[Your goal] Scan the listing below. Copy each line that contains "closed".

[Data block]
== == ==
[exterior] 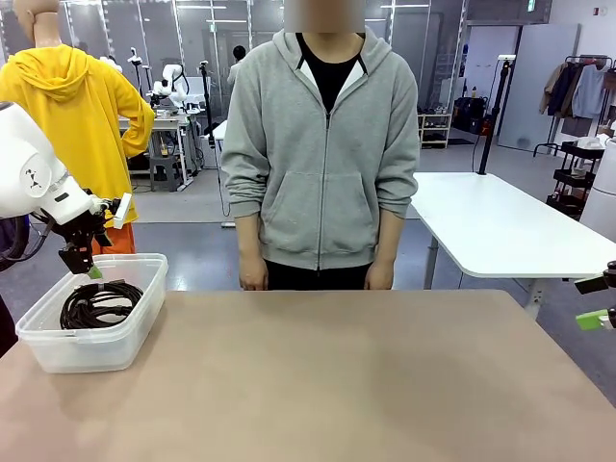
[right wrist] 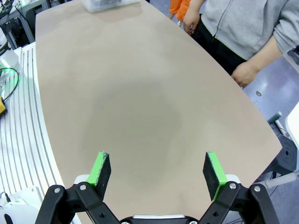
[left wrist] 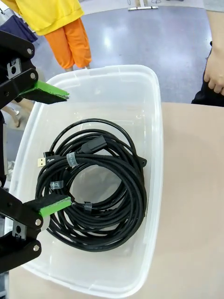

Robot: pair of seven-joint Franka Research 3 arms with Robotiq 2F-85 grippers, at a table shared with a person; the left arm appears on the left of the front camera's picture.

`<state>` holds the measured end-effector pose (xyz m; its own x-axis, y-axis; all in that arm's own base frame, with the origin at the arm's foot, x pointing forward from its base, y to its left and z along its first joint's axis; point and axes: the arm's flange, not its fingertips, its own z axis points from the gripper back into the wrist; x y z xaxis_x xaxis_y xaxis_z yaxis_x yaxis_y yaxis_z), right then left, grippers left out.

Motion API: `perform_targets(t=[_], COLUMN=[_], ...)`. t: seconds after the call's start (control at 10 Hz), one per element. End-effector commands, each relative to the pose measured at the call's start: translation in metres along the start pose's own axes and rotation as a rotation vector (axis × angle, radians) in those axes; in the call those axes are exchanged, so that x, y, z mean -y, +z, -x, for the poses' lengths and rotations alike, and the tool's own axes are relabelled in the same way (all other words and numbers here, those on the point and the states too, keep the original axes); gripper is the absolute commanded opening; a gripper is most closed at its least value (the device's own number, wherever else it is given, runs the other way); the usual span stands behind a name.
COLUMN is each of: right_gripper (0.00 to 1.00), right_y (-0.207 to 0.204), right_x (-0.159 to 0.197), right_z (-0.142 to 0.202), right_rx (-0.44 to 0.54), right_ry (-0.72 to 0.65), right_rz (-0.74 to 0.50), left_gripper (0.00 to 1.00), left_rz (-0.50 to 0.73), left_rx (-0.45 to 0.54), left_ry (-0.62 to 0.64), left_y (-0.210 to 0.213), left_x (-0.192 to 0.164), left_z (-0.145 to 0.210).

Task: Organize and store the cables.
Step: Place the USB Extension Cable into the Organizing box.

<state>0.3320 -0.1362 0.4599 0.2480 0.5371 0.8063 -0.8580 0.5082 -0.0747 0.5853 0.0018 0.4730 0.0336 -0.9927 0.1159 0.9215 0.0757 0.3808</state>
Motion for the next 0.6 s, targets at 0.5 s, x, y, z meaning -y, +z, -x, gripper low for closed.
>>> perform_targets(t=[0.5], right_gripper=[1.00], right_y=[0.0001], right_x=[0.0006], right_z=[-0.0020], right_rx=[0.013], right_ry=[-0.013], right_rz=[0.000], left_gripper=[0.98], left_rz=[0.000], left_rx=[-0.002], left_ry=[0.002], left_y=[0.0000], left_x=[-0.0003], left_z=[0.0026])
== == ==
[Solution to this exercise]
Motion API: `perform_targets(t=[_], COLUMN=[_], ...)`. t: seconds after the call's start (control at 10 Hz), one per element. End-effector commands, each relative to the pose measured at the call's start: translation in metres along the start pose's own axes and rotation as a rotation vector (axis × angle, radians) in those axes; in the call those axes are exchanged, so that x, y, z mean -y, +z, -x, for the poses' lengths and rotations alike, and the tool's own axes are relabelled in the same way (all other words and numbers here, those on the point and the states too, keep the original axes); gripper is the absolute commanded opening; a gripper is most closed at its least value (the device's own number, wherever else it is given, runs the other way); the usual span stands behind a name.
Motion for the next 0.6 s, targets at 0.5 s, x, y, z meaning -y, +z, -x, gripper low for closed.

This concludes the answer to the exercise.